Lansana Gagny Sakho accuse Ousmane Sonko de trahir l’idéal républicain

Après l’alternance politique, il révèle avoir refusé un poste clé pour préserver ses principes. Un choix qui, selon lui, illustre son attachement indéfectible à la République.
Un engagement républicain inébranlable
Ancien proche collaborateur d’Ousmane Sonko, Lansana Gagny Sakho a récemment pris ses distances avec l’ancien leader de Pastef. Aujourd’hui membre actif du parti Kiiraay, soutenu par le président Bassirou Diomaye Faye, il explique les raisons de cette rupture tout en défendant avec conviction la voie institutionnelle.
Lors de son passage dans une émission matinale, le président du Conseil d’administration de l’APIX a exposé les motivations derrière son choix de s’éloigner du projet politique de Sonko. Pour lui, l’adhésion initiale reposait davantage sur la qualité des personnes que sur le programme lui-même. Après le changement de garde à la tête de l’État, il a décliné une offre prestigieuse : diriger le secteur de l’eau et de l’assainissement. Une décision mûrement réfléchie, affirme-t-il.
« J’ai toujours placé mes principes au-dessus des opportunités. Refuser ce poste n’a été qu’une conséquence naturelle de cette ligne de conduite. Dès le départ, j’ai fait le choix de servir la République, pas les ambitions individuelles. » Ces propos soulignent l’importance qu’il accorde à l’intégrité dans l’exercice du pouvoir.
Sonko, un adversaire de l’unité nationale selon Sakho
Lansana Gagny Sakho ne mâche pas ses mots lorsqu’il s’agit d’Ousmane Sonko. Pour lui, l’ancien allié n’a jamais embrassé l’idéal républicain. Il lui reproche ouvertement d’avoir attisé les divisions au sommet de l’État à travers des déclarations publiques intempestives.

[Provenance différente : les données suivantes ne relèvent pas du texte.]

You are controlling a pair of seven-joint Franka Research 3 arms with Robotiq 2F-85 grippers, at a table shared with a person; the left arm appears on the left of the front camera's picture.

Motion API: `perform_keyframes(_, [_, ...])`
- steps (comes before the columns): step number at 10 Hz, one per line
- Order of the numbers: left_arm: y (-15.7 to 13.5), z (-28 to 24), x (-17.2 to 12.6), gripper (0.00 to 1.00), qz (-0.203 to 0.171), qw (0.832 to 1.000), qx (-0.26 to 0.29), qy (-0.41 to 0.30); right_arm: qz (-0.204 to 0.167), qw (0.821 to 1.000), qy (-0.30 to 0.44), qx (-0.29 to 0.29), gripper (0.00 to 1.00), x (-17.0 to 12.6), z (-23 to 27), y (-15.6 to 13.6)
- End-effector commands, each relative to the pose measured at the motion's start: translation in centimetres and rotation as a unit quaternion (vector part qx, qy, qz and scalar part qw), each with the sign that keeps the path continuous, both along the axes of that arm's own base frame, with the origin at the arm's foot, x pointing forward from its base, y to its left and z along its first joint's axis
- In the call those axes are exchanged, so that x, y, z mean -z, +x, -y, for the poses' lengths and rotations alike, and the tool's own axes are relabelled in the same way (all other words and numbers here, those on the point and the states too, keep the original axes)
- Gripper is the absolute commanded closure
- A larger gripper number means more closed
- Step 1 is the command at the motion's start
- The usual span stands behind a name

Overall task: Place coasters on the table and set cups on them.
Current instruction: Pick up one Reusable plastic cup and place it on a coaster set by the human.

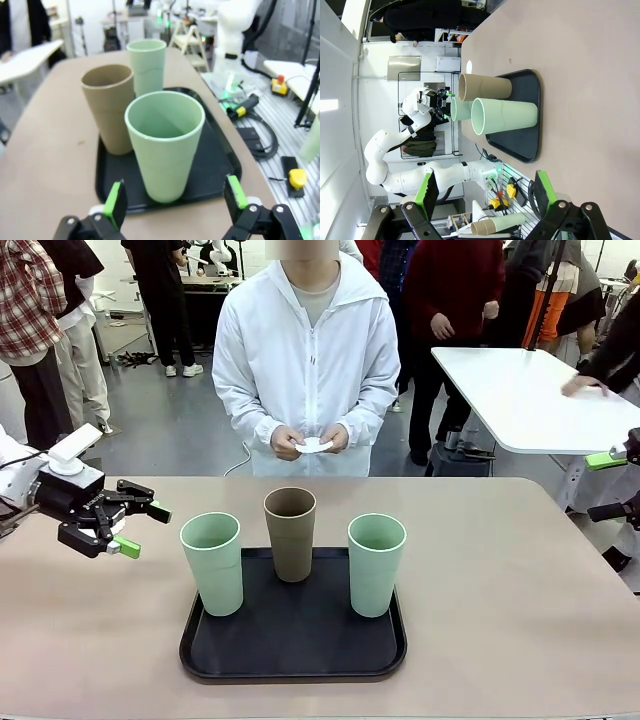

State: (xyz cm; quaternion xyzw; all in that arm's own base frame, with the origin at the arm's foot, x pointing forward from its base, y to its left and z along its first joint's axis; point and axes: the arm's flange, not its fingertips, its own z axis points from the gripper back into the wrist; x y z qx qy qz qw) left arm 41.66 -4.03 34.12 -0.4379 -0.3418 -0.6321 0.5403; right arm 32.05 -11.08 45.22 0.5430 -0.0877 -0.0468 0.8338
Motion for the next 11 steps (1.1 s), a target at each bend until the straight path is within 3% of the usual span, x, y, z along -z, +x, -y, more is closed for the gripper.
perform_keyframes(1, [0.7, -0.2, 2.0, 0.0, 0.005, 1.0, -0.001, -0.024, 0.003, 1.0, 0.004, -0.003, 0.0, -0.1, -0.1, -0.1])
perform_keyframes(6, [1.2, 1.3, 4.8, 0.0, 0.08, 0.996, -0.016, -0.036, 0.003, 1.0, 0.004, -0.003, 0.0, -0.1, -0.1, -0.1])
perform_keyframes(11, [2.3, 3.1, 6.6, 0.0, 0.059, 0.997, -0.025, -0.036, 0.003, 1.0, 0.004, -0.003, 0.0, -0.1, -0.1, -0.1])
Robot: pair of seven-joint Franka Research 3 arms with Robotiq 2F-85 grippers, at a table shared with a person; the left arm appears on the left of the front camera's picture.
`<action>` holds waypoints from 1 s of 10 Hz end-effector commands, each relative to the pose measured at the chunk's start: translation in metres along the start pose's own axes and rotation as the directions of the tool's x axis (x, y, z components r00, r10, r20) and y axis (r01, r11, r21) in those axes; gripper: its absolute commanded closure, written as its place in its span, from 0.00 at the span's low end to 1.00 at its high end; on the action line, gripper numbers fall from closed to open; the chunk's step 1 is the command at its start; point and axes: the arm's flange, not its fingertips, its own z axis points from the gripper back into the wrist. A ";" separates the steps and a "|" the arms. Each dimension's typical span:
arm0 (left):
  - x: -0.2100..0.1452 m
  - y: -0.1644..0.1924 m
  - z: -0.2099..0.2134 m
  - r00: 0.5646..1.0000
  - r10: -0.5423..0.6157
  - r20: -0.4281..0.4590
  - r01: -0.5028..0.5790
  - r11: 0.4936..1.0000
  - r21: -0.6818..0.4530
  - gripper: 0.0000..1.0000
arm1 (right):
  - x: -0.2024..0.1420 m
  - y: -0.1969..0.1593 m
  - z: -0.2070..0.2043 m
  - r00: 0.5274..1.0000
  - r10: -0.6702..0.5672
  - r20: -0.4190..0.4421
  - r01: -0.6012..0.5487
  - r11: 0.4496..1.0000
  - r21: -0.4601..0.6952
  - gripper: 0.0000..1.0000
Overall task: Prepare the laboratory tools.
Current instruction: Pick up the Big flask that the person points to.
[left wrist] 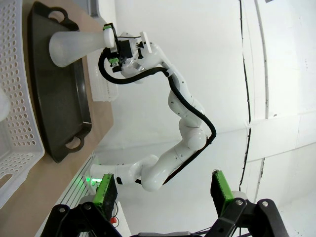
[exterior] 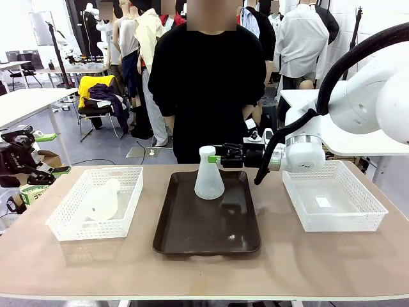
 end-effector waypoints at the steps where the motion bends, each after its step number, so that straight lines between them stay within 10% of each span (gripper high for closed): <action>1: 0.000 -0.002 0.001 1.000 -0.007 0.006 0.007 1.000 0.007 0.00 | -0.003 0.000 0.000 1.000 0.006 0.001 -0.006 1.000 0.013 0.00; 7: 0.000 -0.002 0.001 1.000 -0.007 0.006 0.007 1.000 0.007 0.00 | 0.000 0.000 0.000 1.000 -0.001 0.000 0.001 1.000 0.000 0.00; 10: 0.000 -0.002 0.001 1.000 -0.007 0.006 0.007 1.000 0.007 0.00 | 0.034 -0.007 0.024 0.991 0.010 -0.131 -0.024 0.994 -0.108 0.00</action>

Il cite notamment un épisode marquant : une sortie médiatique de Sonko alors que le président Faye effectuait une tournée diplomatique aux États-Unis et en Chine. Le leader de Pastef avait alors pointé du doigt un prétendu manque d’autorité de l’exécutif, des propos que Sakho juge particulièrement malvenus. Selon lui, ces interventions ont profondément embarrassé le chef de l’État et fragilisé la cohésion gouvernementale.
Pour Gagny Sakho, la véritable responsabilité politique réside dans le renforcement des institutions et l’amélioration du fonctionnement de l’État. Sans nier l’existence de défis partagés, il met en avant les progrès accomplis, en particulier dans le domaine judiciaire. Ces avancées, bien que modestes, témoignent selon lui d’une volonté réelle de transformation.
La justice sénégalaise, rempart contre les manœuvres politiques
Le débat sur l’indépendance de la magistrature occupe une place centrale dans les propos de Lansana Gagny Sakho. Il revient sur les remous qui ont agité le ministère de la Justice, évoquant le départ de l’ancien garde des Sceaux, Ousmane Diagne. Ce dernier avait affirmé devant l’Assemblée nationale que personne ne pouvait le manipuler, une déclaration que Sakho interprète comme une provocation.
Pour lui, le remplacement de Diagne visait en réalité à placer un ministre plus malléable, capable d’influencer les magistrats. Une stratégie qu’il qualifie d’illusoire : « On a tenté de manipuler les magistrats, mais c’est une erreur de croire qu’ils sont des pantins. Les réalités du pouvoir sont bien plus complexes que ce que l’opposition imagine. » Cette prise de position met en lumière sa confiance inébranlable dans l’intégrité du système judiciaire sénégalais.